## What to produce
Reproduce each line of the data exactly as it is.

## Raw data

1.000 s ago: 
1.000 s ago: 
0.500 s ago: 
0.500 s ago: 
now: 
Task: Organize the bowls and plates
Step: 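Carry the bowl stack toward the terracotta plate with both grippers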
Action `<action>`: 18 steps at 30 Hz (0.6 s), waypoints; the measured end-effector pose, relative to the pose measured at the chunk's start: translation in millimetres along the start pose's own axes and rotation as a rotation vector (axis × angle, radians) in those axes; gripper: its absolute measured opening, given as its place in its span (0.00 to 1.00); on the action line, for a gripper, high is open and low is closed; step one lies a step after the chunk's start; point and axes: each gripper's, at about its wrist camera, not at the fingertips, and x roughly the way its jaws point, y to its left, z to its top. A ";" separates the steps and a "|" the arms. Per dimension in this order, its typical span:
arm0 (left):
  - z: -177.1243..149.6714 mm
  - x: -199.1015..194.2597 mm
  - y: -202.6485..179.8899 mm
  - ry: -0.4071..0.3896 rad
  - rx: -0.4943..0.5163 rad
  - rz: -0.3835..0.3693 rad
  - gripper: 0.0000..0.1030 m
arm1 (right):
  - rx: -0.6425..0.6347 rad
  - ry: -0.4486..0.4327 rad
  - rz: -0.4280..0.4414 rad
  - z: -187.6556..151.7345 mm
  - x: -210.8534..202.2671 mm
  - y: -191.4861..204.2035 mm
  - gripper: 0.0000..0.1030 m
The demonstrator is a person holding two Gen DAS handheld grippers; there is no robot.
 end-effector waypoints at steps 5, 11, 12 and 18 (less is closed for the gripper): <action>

## Solution for this problem
1.000 s ago: 
1.000 s ago: 
0.500 s ago: 
0.500 s ago: 
now: 
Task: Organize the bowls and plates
Step: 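Carry the bowl stack toward the terracotta plate with both grippers
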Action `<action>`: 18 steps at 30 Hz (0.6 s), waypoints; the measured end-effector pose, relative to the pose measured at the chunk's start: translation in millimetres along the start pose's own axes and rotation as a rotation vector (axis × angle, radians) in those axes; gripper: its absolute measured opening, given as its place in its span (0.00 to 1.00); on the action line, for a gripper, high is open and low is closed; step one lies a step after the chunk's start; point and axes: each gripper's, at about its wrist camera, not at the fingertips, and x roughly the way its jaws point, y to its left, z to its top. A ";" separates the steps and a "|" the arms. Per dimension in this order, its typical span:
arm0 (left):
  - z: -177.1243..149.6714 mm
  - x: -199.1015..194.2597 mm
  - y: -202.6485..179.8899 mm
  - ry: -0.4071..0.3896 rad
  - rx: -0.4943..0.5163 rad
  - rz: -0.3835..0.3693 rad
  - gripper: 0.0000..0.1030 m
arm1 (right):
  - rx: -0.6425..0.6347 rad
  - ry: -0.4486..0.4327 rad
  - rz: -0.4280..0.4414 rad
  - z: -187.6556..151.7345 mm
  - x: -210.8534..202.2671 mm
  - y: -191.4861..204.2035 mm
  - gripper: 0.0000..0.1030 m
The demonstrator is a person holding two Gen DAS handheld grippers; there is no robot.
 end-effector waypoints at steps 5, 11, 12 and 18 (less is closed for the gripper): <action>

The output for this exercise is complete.